Problem to solve:
What lines of the data hold the string "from"? Copy them all.

Dataset content:
● ● ● ●

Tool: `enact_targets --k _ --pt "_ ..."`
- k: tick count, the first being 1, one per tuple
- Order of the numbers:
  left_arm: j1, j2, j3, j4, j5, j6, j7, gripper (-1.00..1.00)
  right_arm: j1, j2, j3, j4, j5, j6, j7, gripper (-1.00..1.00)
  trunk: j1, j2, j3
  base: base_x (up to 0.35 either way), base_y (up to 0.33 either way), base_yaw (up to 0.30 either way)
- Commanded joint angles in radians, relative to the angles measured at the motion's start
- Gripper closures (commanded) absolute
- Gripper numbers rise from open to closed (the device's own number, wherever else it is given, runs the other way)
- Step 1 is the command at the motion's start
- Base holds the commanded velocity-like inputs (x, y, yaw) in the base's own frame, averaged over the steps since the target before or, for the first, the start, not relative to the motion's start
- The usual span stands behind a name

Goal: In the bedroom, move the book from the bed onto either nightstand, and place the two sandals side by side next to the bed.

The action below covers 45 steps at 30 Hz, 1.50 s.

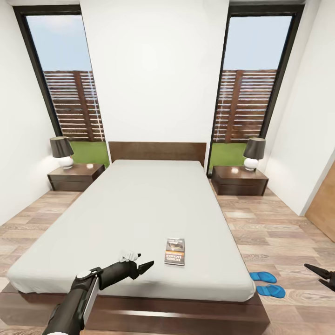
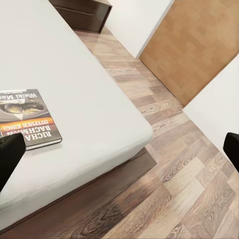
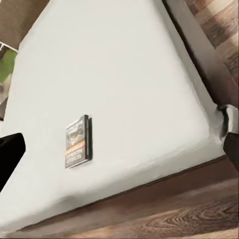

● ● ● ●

Finished exercise:
- Gripper numbers rise from open to closed (the device's own number, wherever else it is given, runs the other way)
Goal: In the bedroom, move the book from the bed onto either nightstand, and place the two sandals side by side next to the bed.

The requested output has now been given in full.